Leave no line out. Transcribe the whole listing exactly.

Start of Data extract

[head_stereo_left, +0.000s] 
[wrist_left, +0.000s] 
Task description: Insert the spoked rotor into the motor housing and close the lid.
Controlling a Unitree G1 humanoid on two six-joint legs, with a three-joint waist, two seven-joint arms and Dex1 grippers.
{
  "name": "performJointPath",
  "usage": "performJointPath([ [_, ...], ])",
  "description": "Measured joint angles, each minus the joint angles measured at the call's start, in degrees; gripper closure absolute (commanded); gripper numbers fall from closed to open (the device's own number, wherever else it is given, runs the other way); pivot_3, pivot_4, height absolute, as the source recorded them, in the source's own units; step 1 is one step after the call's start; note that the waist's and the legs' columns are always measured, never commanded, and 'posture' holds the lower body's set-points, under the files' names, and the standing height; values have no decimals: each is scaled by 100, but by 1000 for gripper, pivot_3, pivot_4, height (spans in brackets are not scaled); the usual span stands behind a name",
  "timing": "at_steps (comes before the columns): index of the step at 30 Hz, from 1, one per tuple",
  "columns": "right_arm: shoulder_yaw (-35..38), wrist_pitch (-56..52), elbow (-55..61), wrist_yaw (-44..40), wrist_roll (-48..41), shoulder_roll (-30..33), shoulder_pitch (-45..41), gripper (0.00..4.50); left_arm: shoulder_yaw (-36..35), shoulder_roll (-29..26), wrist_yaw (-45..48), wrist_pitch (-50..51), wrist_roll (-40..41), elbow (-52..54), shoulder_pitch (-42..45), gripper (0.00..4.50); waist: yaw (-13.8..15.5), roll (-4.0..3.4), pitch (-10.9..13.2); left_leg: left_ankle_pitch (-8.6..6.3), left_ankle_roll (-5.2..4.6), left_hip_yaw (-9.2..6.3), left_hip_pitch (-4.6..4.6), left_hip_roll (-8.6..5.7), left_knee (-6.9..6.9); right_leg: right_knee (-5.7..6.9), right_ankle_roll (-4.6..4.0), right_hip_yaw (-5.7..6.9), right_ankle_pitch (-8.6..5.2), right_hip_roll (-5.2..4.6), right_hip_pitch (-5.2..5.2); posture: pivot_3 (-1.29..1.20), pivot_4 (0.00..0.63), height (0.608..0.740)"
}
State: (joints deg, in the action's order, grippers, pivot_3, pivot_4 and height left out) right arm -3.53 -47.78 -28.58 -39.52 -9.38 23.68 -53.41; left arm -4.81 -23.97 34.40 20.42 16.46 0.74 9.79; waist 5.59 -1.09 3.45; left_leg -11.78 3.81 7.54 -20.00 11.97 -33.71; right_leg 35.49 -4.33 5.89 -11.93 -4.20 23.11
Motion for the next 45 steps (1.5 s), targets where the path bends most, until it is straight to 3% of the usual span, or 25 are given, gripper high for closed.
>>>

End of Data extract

Result of this exercise:
[head_stereo_left, +0.000s] 
[wrist_left, +0.000s] 
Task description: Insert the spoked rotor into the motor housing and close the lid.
Controlling a Unitree G1 humanoid on two six-joint legs, with a three-joint waist, two seven-joint arms and Dex1 grippers.
{
  "name": "performJointPath",
  "usage": "performJointPath([ [_, ...], ])",
  "description": "Measured joint angles, each minus the joint angles measured at the call's start, in degrees; gripper closure absolute (commanded); gripper numbers fall from closed to open (the device's own number, wherever else it is given, runs the other way); pivot_3, pivot_4, height absolute, as the source recorded them, in the source's own units; step 1 is one step after the call's start; note that the waist's and the legs' columns are always measured, never commanded, and 'posture' holds the lower body's set-points, under the files' names, and the standing height; values have no decimals: each is scaled by 100, but by 1000 for gripper, pivot_3, pivot_4, height (spans in brackets are not scaled); the usual span stands behind a name",
  "timing": "at_steps (comes before the columns): index of the step at 30 Hz, from 1, one per tuple",
  "columns": "right_arm: shoulder_yaw (-35..38), wrist_pitch (-56..52), elbow (-55..61), wrist_yaw (-44..40), wrist_roll (-48..41), shoulder_roll (-30..33), shoulder_pitch (-45..41), gripper (0.00..4.50); left_arm: shoulder_yaw (-36..35), shoulder_roll (-29..26), wrist_yaw (-45..48), wrist_pitch (-50..51), wrist_roll (-40..41), elbow (-52..54), shoulder_pitch (-42..45), gripper (0.00..4.50); waist: yaw (-13.8..15.5), roll (-4.0..3.4), pitch (-10.9..13.2); left_leg: left_ankle_pitch (-8.6..6.3), left_ankle_roll (-5.2..4.6), left_hip_yaw (-9.2..6.3), left_hip_pitch (-4.6..4.6), left_hip_roll (-8.6..5.7), left_knee (-6.9..6.9); right_leg: right_knee (-5.7..6.9), right_ankle_roll (-4.6..4.0), right_hip_yaw (-5.7..6.9), right_ankle_pitch (-8.6..5.2), right_hip_roll (-5.2..4.6), right_hip_pitch (-5.2..5.2); posture: pivot_3 (-1.29..1.20), pivot_4 (0.00..0.63), height (0.608..0.740)"
}
State: (joints deg, in the action's order, grippers, pivot_3, pivot_4 and height left out) right arm -3.53 -47.78 -28.58 -39.52 -9.38 23.68 -53.41; left arm -4.81 -23.97 34.40 20.42 16.46 0.74 9.79; waist 5.59 -1.09 3.45; left_leg -11.78 3.81 7.54 -20.00 11.97 -33.71; right_leg 35.49 -4.33 5.89 -11.93 -4.20 23.11
Motion for the next 45 steps (1.5 s), targets where the path bends most, until it is straight to 3% of the usual span, or 25 are given, gripper high for closed.
>>>

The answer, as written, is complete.